» Problem statement: Apart from the pictures, every part of the records below gets retyped exactly.
━━━━━━━━━━━━━━━━
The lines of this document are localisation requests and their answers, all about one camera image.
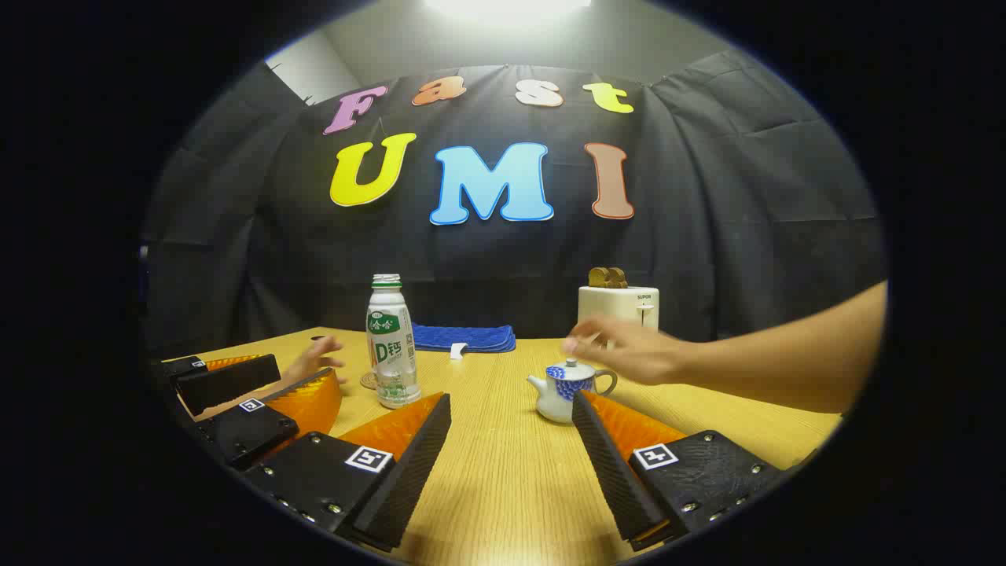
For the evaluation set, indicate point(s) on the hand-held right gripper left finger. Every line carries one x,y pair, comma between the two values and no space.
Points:
409,479

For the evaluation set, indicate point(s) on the white blue-patterned teacup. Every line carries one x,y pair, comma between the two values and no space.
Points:
550,401

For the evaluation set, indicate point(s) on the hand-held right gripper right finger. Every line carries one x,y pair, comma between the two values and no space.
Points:
613,479

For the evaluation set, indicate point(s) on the brown toast slice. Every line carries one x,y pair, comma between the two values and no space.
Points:
619,278
599,278

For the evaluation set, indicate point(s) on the white toaster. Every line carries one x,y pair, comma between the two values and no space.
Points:
621,303

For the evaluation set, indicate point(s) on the folded blue cloth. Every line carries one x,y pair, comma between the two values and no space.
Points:
471,336

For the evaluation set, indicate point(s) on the round tan coaster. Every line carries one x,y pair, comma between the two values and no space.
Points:
368,382

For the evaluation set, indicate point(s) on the white water bottle green label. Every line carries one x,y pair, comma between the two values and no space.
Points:
391,346

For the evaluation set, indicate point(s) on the ceiling light panel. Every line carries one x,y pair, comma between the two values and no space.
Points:
507,6

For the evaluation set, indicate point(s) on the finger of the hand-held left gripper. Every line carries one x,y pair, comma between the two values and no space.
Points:
251,432
232,384
━━━━━━━━━━━━━━━━
» Exercise solution:
The lines of this document are localisation requests and their answers, all about one camera image.
For the evaluation set, indicate point(s) on the hand-held right gripper left finger. Every line carries one x,y pair, comma between the two values and no space.
Points:
409,479

For the evaluation set, indicate point(s) on the white blue-patterned teacup. Every line carries one x,y pair, comma between the two values and no space.
Points:
550,401

For the evaluation set, indicate point(s) on the hand-held right gripper right finger. Every line carries one x,y pair, comma between the two values and no space.
Points:
613,479

For the evaluation set, indicate point(s) on the brown toast slice. Every line carries one x,y pair, comma between the two values and no space.
Points:
619,278
599,278

For the evaluation set, indicate point(s) on the white toaster. Every line carries one x,y pair, comma between the two values and no space.
Points:
621,303

For the evaluation set, indicate point(s) on the folded blue cloth. Every line carries one x,y pair, comma between the two values and no space.
Points:
471,336

For the evaluation set, indicate point(s) on the round tan coaster. Every line carries one x,y pair, comma between the two values and no space.
Points:
368,382

For the evaluation set, indicate point(s) on the white water bottle green label. Every line carries one x,y pair, comma between the two values and no space.
Points:
391,346

For the evaluation set, indicate point(s) on the ceiling light panel. Every line carries one x,y pair, comma between the two values and no space.
Points:
507,6

For the evaluation set, indicate point(s) on the finger of the hand-held left gripper. Every line carries one x,y pair, comma between the two values and no space.
Points:
251,432
232,384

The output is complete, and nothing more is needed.